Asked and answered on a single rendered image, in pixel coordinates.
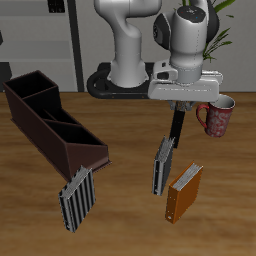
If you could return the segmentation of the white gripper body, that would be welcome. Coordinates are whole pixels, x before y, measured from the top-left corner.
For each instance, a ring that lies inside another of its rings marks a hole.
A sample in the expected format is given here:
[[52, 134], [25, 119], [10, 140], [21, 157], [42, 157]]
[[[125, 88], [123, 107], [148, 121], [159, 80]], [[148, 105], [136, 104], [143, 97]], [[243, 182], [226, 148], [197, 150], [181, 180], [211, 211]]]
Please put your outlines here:
[[202, 71], [201, 78], [190, 85], [153, 80], [148, 88], [148, 97], [157, 100], [215, 102], [223, 75], [218, 71]]

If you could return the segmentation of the black striped book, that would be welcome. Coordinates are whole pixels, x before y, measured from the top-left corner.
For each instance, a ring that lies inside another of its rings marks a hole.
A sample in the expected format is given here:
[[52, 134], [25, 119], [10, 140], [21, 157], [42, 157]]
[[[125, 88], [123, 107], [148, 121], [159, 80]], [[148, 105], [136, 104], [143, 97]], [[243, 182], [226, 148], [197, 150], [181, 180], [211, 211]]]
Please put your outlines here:
[[96, 201], [92, 170], [80, 166], [58, 199], [65, 228], [75, 232]]
[[171, 170], [174, 141], [164, 137], [154, 159], [152, 193], [158, 196], [162, 195]]

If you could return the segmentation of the orange book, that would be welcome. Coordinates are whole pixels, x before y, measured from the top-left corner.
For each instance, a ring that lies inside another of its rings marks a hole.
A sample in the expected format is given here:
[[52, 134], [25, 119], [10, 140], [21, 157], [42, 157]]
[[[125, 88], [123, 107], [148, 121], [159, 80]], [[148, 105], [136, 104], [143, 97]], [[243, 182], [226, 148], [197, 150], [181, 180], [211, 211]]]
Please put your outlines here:
[[203, 167], [191, 162], [170, 184], [166, 204], [166, 220], [176, 223], [194, 203]]

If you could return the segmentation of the dark brown desk caddy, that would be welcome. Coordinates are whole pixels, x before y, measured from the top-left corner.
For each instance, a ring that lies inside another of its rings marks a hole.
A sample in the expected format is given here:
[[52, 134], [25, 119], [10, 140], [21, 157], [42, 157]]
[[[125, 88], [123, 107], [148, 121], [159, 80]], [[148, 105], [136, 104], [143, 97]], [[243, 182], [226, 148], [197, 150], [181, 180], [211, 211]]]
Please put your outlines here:
[[81, 166], [98, 171], [110, 164], [108, 146], [62, 108], [58, 85], [42, 72], [3, 87], [12, 121], [65, 180]]

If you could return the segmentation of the red patterned mug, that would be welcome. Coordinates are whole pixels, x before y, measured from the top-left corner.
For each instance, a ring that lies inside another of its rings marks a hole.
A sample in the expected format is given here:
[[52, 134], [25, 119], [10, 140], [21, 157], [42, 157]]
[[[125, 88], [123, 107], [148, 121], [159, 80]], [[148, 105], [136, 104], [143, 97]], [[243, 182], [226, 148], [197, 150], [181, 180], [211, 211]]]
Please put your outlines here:
[[[196, 117], [207, 135], [222, 137], [226, 132], [234, 107], [235, 101], [233, 98], [220, 94], [216, 102], [200, 104], [196, 109]], [[207, 111], [206, 121], [203, 121], [199, 116], [202, 109]]]

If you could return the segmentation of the green pot plant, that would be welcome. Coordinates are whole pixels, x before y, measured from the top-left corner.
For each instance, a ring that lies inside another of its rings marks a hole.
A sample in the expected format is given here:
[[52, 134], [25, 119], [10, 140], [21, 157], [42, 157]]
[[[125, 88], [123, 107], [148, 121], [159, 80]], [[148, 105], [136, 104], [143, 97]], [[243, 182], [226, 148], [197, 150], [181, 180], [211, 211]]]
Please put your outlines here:
[[217, 5], [214, 5], [216, 0], [182, 0], [183, 6], [196, 6], [201, 8], [206, 13], [207, 18], [207, 39], [203, 51], [203, 59], [213, 60], [211, 53], [217, 48], [231, 44], [231, 41], [225, 41], [228, 36], [228, 29], [217, 34], [220, 27], [220, 19], [217, 13], [231, 5], [235, 0], [223, 0]]

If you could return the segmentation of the white shelf unit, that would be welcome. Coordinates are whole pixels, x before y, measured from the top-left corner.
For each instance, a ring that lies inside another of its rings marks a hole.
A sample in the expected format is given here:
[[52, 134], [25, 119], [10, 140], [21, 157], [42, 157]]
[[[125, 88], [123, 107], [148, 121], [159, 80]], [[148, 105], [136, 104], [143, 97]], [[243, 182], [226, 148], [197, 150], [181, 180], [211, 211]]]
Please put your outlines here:
[[84, 77], [76, 0], [50, 13], [47, 0], [0, 0], [0, 76], [39, 70], [62, 92], [82, 92]]

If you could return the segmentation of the small black shelf item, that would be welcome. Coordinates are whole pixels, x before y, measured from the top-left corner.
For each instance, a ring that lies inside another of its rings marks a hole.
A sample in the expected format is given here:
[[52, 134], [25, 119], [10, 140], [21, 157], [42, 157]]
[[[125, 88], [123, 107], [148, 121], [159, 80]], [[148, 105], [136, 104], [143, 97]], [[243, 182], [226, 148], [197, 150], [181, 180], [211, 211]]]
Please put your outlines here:
[[48, 10], [50, 13], [64, 13], [64, 0], [47, 0]]

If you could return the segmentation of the flat black base plate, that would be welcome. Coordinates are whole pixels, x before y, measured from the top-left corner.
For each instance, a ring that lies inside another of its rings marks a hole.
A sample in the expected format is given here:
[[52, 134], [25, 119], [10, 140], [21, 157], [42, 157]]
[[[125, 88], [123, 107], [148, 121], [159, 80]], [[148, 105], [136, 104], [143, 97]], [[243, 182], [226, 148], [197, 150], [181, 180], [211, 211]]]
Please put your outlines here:
[[148, 87], [153, 65], [153, 62], [145, 64], [148, 77], [144, 83], [138, 87], [122, 88], [107, 79], [111, 69], [110, 63], [100, 63], [97, 71], [87, 80], [87, 91], [91, 96], [99, 99], [148, 99]]
- - - - - - -
Give again, exactly, the lines from the start of the data through the one holding "If you could return the segmentation of the white gripper"; omit the pictures.

Asked and answered on a single rendered image, in pixel coordinates.
If you could return the segmentation of the white gripper body, that would be welcome. Coordinates are whole pixels, x before y, measured from the top-left corner.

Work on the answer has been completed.